What you need to do = Which lines of the data below include the string "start"? Return each of them.

Dataset content =
= Beginning of Section =
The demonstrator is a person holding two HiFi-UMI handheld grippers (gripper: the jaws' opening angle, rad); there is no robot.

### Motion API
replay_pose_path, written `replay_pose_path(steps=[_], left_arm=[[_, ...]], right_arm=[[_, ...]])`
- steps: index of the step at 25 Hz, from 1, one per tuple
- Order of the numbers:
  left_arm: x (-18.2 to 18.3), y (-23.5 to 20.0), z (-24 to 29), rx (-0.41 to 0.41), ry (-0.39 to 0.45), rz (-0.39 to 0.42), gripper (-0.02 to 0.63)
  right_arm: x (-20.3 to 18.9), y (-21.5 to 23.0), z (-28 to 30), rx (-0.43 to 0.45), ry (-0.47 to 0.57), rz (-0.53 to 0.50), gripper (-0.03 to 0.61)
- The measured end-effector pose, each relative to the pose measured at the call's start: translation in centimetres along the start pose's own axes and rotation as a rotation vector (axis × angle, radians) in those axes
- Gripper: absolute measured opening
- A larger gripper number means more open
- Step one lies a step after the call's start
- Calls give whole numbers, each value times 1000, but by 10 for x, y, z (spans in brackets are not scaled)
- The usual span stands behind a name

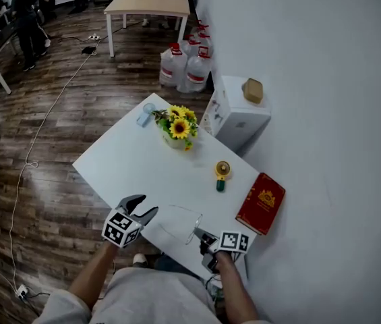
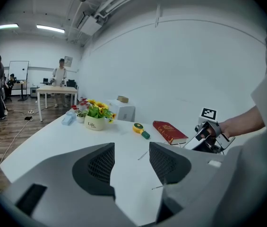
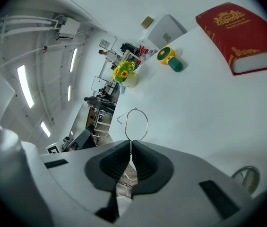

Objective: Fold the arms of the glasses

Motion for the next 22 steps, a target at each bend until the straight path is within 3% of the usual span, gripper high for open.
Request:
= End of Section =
Answer below =
- The measured end-effector pose, each relative to the pose measured at the call's start: translation in centimetres along the start pose's own axes and rotation as a rotation vector (axis × angle, radians) in those axes
- Step one lies a step after the call's start

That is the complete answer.